Background information
- Origin: Ottawa, Ontario, Canada
- Genres: Indie rock, art rock, art pop
- Years active: 2012–present
- Labels: Paper Bag Records, So Sorry Records, Pop Drone
- Members: Pascal Huot; Julien Dussault; Greggory Clark; Yolande Laroche; Mili Hong;
- Past members: Jeff Kingsbury; Michel Cousineau; Isaac Vallentin; Cameron Hill;
- Website: ponygirl.ca

= Pony Girl (band) =

Award-winning Canadian band

Pony Girl is a Canadian indie art rock band from Ottawa, Ontario, formed in 2012. Their records have appeared on North American college radio charts and in rotation on CBC Radio, CBC Music, CBC Radio 3 as well as Radio-Canada and SiriusXM.

The group recorded several albums and EPs on Canadian indie labels Pop Drone and So Sorry Records between 2012 and 2015. After signing to Paper Bag Records they released Enny One Wil Love You (2022) and Laff It Off (2023) which was an Exclaim! Magazine Staff Pick of the year.

==History==
Pascal Huot is the principal songwriter, as well as vocalist and guitarist. The other songwriters and members are guitarist Julien Dussault, bassist Greggory Clark, percussionist Jeff Kingsbury and multi-instrumentalist Yolande Laroche.
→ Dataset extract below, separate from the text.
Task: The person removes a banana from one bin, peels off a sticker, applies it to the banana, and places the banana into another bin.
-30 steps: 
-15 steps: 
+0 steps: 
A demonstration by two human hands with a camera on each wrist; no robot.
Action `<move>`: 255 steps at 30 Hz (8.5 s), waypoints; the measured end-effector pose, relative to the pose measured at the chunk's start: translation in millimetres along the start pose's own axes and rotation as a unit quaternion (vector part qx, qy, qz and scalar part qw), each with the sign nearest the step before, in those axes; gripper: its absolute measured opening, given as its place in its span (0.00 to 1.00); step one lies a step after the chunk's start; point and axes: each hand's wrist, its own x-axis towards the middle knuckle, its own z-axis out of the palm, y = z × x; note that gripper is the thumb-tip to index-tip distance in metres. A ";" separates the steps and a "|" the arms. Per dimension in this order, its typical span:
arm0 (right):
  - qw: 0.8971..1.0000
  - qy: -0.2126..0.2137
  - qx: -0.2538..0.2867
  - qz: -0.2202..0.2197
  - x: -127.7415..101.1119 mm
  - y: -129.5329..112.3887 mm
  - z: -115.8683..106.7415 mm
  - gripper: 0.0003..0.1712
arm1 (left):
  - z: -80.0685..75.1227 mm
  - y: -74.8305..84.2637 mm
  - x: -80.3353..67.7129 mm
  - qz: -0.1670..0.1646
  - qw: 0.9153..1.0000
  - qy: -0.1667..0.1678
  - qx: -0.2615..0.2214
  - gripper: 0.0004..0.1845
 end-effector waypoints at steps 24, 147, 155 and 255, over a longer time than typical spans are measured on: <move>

Kingsbury joined the band in 2013.

Huot is also a filmmaker whose Pony Girl music videos have been selected by juried film festivals in Canada and the United States.

In 2022, they signed to Paper Bag Records following earlier releases to Pop Drone and So Sorry Records.

Pony Girl has toured extensively across Canada. In 2024, they were invited to showcase at SXSW in Austin, Texas, marking the band's debut performance in the United States.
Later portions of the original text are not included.